Columns Opinion

The stories worth living for

By
Published January 15, 2010 at 11:28 pm

The Way We Do It
abueno@theguidon.com

No story is worth a life. That I learned in investigative journalism class. While many brave reporters will run towards the scene of a crime, for example, instead of away from it, my professor firmly set the limit, and repeated this lesson to us like a mantra: no story is worth dying for, no story is worth dying for. Do your job, but when you imperil yourself, get out of there. After all, there will always be other ways to source news that are not as dangerous.

On November 23, 30 journalists rode to Shariff Aguak in Maguindanao with the Mangudadatus, never fearing for anything, never imagining that doing their job will cost them exactly what my professor told us never to sacrifice: their lives. So was this story—the violent clan rivalry in Mindanao—ever worth the 30 journalists’ lives?

I could go with my journalism professor and say no. The victims’ families who now have to deal with their loved one’s loss could never measure up to any story. A son waiting for his father who he hopes will come home will always have more weight than a candidate’s attempt to challenge a long-standing dynasty. One journalist’s life—or let’s say simply a human life—is more important than the need to report, to inform the public, when that human life is in danger.

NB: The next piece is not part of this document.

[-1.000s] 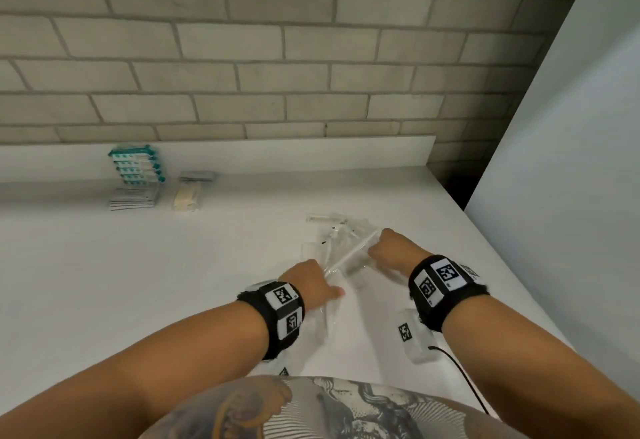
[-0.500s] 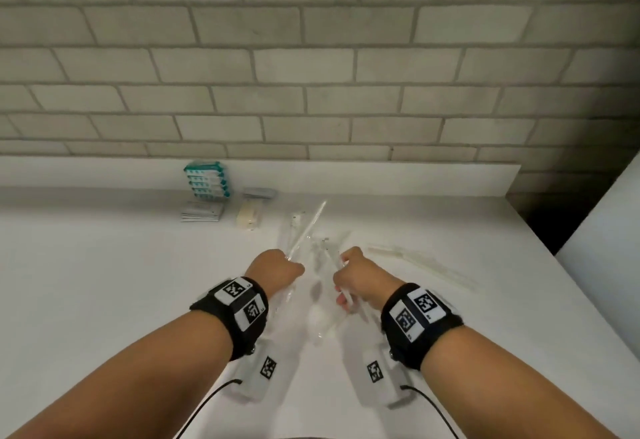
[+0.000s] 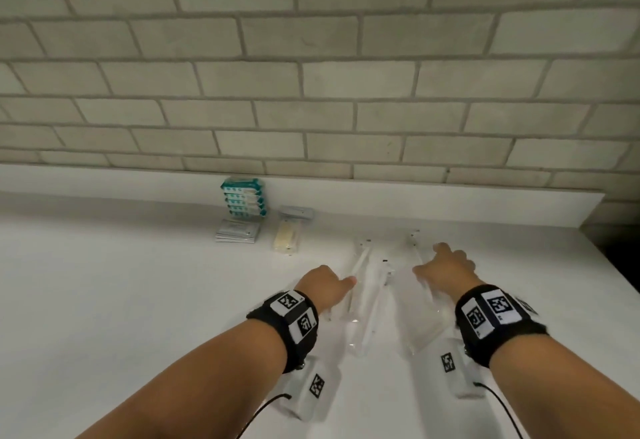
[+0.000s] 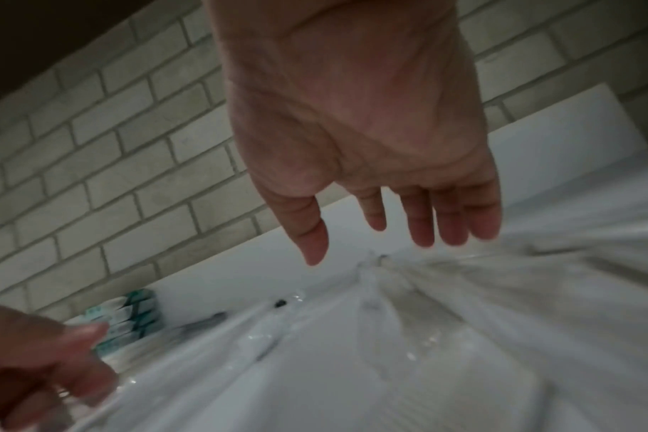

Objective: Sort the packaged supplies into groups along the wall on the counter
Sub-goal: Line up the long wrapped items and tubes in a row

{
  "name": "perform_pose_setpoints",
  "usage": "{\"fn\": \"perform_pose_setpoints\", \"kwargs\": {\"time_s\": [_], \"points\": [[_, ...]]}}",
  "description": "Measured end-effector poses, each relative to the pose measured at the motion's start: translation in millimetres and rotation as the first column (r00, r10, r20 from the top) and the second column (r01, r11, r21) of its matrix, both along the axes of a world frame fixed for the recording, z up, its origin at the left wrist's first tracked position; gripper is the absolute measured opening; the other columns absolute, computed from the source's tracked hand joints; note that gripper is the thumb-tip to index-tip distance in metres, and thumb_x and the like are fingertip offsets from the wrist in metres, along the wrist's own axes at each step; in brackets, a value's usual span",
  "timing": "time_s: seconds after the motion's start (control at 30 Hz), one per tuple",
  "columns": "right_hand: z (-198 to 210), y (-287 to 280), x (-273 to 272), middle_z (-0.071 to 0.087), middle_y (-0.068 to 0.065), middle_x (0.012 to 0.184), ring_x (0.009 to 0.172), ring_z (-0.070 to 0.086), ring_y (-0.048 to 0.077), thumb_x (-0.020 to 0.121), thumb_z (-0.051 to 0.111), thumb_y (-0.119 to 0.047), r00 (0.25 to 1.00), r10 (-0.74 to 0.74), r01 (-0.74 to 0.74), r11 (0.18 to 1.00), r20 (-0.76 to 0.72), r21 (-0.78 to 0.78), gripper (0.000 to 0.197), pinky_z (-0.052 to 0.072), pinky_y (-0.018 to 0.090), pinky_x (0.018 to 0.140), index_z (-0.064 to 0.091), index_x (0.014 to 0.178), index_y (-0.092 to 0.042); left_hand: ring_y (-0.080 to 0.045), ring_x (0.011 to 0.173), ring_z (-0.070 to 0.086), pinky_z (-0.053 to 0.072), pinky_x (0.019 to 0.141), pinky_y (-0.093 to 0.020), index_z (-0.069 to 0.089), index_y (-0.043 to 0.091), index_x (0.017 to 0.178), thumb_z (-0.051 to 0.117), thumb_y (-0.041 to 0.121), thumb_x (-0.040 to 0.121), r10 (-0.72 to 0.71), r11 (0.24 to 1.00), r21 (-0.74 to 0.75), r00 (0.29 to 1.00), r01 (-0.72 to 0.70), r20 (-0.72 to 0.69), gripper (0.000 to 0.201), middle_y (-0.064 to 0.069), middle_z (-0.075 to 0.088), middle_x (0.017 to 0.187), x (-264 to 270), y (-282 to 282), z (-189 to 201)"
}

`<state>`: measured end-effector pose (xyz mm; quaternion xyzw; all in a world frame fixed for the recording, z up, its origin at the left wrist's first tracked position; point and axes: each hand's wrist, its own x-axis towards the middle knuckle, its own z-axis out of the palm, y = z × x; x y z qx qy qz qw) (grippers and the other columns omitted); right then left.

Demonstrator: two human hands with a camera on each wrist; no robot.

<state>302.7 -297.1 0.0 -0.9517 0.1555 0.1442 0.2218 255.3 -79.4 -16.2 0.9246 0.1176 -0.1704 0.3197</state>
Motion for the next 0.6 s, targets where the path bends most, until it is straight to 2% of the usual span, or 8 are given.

Or I could say yes: that story, and most importantly, the stories that sprouted in the wake of the deaths, were worth their lives. Here lies their worth, however: if there would be justice for the victims. If arms were taken down. If, instead of responding by Martial Law, the government would use mechanisms that would lessen, and not widen, the capability of those in power to kill, abduct, and abuse more civilians.

I hate to say that the deaths exposed the Ampatuans’ and the government’s twisted loyalties, because that would be equating the tragedy to the greed of these politicians. I don’t want to desecrate the 57 lives lost and treat them as “necessary” sacrifices that would hopefully awaken Filipinos who are still apathetic at this point. To do so would be to tolerate a system that allowed a thing like this to take place. It should never have happened. There should be no story, no job that we should die for, in the first place.

Any person—a human rights lawyer, a journalist, a photographer—should never be put in danger while fulfilling what he does for a living. No matter how idealistic this may sound, this is what is right, what is normal, what is proper according to the tenets of human respect and dignity, something we’ve been sorely lacking lately—or to be precise, since 1986. Since that year, 134 journalists have been killed.

Many journalists and activists have already risked lives while voicing opinions or opposing wicked policies and politicians. I salute them, and admire their bravery. But I do not want to be like them. I do not want to die fighting for my right to practice my vocation. I have decided, like my journalism professor: I will not die for my stories.

I want to live. I want to live and act and see how my fellow Filipinos would change a system that makes it possible for a crime like this to happen. I want to make these deaths matter. I want to live for these people who died, because their story is one we all ought to live, act, and fight for.